Among women with VWD, the odds of PPH are 1.5-fold greater than in controls.28 In a Pennsylvania database of >4.5 million inpatient hospital discharges, PPH incidence was 5.5% in VWD, similar to national rates.27 Of women with VWD who developed PPH, 27% were anemic, twofold greater than in those without PPH, and were more likely to require a red blood cell transfusion and longer hospitalization.28 These data suggest that anemia may be a predictor of PPH and that hemoglobin should be monitored in women with VWD and other bleeding disorders, in addition to traditional VWF and other factor levels. Although there were no deaths in women in that study,28 severe anemia (<7 g/dL) has been associated with a nearly twofold odds ratio (OR) for maternal death worldwide.29 Yet, based on an analysis of 11 published trials by the US Preventive Services Task Force,30 routine iron supplementation does not improve these maternal outcomes.

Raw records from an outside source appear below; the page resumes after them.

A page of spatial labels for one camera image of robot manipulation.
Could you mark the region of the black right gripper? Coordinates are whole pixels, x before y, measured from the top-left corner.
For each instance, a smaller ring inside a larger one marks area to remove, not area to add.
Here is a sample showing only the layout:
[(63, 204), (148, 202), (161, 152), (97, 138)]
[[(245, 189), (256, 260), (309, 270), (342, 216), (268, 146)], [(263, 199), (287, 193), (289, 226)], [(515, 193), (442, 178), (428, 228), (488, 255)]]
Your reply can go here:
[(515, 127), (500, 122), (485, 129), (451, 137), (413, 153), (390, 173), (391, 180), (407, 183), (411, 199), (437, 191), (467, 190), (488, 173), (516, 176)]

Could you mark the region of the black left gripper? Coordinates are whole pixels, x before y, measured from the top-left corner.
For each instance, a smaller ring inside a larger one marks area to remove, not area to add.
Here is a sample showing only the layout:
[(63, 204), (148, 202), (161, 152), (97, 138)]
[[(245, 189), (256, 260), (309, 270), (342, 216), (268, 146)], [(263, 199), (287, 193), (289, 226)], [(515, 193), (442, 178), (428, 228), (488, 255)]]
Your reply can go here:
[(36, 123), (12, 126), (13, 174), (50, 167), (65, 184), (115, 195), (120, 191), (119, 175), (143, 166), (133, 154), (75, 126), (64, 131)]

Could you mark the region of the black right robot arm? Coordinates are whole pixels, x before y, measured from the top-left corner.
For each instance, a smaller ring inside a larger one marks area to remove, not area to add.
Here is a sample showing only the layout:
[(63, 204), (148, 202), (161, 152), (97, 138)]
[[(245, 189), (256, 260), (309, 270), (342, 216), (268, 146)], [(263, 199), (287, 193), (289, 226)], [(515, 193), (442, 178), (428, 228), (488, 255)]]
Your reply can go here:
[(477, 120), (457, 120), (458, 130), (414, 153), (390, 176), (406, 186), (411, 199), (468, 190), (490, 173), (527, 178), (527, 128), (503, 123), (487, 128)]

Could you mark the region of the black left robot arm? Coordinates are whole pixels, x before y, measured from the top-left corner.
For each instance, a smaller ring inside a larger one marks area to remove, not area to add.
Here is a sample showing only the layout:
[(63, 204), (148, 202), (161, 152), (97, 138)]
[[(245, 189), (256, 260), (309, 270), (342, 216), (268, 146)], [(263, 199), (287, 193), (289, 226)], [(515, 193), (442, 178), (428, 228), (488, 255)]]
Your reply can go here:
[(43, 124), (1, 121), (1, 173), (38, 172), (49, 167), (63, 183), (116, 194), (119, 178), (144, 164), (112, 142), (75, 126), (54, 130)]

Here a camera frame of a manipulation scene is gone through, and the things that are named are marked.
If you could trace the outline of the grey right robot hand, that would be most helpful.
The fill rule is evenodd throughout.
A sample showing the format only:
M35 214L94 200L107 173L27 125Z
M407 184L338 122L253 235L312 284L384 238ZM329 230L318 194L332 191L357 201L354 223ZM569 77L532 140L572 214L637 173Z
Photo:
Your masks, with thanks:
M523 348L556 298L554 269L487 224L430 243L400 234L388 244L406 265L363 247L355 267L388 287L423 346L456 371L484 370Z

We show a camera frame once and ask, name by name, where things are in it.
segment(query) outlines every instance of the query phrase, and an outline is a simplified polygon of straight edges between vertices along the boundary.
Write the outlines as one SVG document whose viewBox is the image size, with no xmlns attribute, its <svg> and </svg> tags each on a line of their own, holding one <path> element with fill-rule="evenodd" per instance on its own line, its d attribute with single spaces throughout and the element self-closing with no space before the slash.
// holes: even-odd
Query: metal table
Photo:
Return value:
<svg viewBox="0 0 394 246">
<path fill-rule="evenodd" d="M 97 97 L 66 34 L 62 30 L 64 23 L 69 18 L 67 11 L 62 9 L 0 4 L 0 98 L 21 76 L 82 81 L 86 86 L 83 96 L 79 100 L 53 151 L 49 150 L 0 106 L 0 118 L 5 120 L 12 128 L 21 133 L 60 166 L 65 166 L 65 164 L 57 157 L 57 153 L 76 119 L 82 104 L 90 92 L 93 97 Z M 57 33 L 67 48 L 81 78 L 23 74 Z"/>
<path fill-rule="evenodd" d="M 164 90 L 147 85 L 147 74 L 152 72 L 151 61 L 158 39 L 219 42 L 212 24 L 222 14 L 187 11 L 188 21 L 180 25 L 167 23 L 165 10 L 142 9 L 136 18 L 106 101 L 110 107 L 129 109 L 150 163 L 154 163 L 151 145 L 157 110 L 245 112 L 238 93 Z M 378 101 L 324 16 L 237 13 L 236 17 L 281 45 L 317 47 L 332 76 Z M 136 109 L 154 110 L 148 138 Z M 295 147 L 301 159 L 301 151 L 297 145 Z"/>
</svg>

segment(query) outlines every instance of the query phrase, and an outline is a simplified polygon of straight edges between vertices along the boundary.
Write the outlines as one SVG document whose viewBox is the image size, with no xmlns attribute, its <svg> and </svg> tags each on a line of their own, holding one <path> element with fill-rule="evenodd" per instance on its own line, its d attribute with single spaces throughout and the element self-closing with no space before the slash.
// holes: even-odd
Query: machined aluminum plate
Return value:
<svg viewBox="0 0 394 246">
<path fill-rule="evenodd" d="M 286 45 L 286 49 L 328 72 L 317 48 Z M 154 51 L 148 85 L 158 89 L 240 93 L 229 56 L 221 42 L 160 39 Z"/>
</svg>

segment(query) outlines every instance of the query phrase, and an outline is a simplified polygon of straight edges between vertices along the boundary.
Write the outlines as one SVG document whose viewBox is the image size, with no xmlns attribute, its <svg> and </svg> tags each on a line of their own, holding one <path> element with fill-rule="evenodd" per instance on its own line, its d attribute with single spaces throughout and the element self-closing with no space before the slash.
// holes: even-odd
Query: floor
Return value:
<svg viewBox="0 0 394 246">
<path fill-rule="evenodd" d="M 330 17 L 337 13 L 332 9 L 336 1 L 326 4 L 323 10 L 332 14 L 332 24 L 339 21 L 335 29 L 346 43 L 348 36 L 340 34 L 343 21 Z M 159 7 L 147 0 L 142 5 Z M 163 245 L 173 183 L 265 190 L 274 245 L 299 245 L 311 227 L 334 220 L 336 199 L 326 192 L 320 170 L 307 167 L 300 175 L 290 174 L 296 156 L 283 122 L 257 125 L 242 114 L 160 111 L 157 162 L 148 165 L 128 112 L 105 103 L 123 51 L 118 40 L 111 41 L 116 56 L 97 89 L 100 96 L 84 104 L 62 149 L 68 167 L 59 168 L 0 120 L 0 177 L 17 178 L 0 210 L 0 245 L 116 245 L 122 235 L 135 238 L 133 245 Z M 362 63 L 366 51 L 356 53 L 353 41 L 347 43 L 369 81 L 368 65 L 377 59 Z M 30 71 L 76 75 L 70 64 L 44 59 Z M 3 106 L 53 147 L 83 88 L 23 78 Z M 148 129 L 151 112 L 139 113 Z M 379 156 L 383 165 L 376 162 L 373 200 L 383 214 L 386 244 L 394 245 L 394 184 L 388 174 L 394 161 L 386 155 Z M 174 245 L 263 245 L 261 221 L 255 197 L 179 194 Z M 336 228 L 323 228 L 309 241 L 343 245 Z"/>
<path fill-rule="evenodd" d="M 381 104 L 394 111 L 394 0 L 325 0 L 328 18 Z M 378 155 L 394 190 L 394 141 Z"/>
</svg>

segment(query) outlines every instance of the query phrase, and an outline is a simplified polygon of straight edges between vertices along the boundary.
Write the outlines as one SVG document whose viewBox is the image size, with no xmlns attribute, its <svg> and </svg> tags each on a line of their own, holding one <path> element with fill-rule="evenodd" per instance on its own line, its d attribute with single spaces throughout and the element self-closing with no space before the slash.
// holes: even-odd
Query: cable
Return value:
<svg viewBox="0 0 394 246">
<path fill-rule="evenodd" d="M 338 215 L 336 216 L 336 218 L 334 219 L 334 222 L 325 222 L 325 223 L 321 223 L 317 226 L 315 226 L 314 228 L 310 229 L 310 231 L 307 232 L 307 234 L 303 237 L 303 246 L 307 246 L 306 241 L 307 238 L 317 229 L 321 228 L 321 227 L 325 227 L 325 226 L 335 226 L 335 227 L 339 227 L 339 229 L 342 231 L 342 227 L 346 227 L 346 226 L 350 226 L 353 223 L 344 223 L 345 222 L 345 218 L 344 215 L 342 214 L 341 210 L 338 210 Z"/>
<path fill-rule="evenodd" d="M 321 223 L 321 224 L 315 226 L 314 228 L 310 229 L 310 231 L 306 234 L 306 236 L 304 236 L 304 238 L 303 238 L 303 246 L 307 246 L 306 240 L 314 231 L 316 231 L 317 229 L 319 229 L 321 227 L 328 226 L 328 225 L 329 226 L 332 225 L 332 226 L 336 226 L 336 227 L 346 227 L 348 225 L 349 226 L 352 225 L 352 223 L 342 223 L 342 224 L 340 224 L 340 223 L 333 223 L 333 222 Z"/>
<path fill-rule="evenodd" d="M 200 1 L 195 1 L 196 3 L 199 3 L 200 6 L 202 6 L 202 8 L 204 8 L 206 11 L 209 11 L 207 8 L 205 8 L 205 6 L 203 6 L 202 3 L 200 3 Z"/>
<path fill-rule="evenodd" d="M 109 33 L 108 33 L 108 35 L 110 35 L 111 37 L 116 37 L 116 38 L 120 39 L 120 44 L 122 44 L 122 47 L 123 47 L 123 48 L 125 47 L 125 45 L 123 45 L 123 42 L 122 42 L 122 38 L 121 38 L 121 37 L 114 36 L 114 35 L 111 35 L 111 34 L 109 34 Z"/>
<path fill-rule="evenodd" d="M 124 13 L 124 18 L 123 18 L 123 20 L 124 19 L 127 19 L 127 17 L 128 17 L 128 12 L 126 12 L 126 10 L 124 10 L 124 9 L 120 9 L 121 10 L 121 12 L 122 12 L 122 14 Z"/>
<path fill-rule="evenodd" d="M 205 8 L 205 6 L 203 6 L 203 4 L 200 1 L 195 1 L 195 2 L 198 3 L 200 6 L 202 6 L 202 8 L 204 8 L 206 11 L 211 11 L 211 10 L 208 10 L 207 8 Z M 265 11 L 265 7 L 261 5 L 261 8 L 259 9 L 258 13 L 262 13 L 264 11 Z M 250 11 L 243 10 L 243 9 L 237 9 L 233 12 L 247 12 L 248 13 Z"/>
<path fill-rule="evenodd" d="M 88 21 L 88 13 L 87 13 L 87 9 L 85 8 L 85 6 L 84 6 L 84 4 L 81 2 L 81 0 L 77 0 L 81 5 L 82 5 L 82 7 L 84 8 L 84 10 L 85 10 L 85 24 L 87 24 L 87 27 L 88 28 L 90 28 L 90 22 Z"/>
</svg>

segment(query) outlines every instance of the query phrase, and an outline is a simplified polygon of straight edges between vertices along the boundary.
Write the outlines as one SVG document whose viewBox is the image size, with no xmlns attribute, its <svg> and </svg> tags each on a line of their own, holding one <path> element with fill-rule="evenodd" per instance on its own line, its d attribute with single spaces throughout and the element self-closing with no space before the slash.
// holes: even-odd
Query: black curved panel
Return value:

Moreover, no data are available on testing or outcomes in WBD.
When uterotonics fail, treatment of women with persistent PPH should incorporate hemostatic agents, including tranexamic acid, an inhibitor of plasmin-mediated fibrinogen and fibrin breakdown, along with transfusion support (blood, plasma products).27 In the WOMAN trial, a large randomized double-blind placebo-controlled trial of >15 000 women from low- to middle-income countries, tranexamic acid was shown to reduce PPH and mortality when given within 3 hours of PPH, with no thrombotic complications.31 The causes of PPH included uterine atony (63.7%), placenta previa or placenta accreta (9.4%), surgical trauma or tears (18.4%), other (7.3%), and unknown (1.2%). Whether the findings of this trial are valid for all women with PPH with hypovolemic shock is not known. Controversy exists regarding why there was benefit with tranexamic acid in patients undergoing cesarean section30,32 but not in those undergoing vaginal delivery when oxytocin was given.29 A recent meta-analysis of 25 trials showed that when tranexamic acid was given preventively before cesarean section and vaginal delivery, it reduced the rate of PPH significantly, with no increase in thrombosis.33,34 No randomized trial has evaluated tranexamic acid to prevent PPH in WBD. Clearly, future trials are needed to determine the role of tranexamic acid in WBD at delivery.
Hemostatic support with clotting factor is the recommended approach to PPH prevention in women with VWD (Table 4). Based on expert guidance,27,35-43 a VWF level > 50 IU/dL is recommended before epidural analgesia. Although some advocate a dose of VWF 50 IU/kg at delivery, there is no specific guidance regarding the optimal dose or duration to prevent PPH, except to avoid DDAVP, which may be associated with hyponatremia with fluid losses and fluid replacement at delivery.35 Yet, at least one third of women with VWD develop PPH.38 Even when VWF concentrate is given before and after delivery in women with VWD, VWF levels are lower and blood loss is greater in women with VWD than in controls.39 Although it is known that third trimester VWF levels are inversely related to PPH,38 and lower prepregnancy VWF and higher prepregnancy and third trimester body weight are associated with PPH,40 there are no established predictors of PPH.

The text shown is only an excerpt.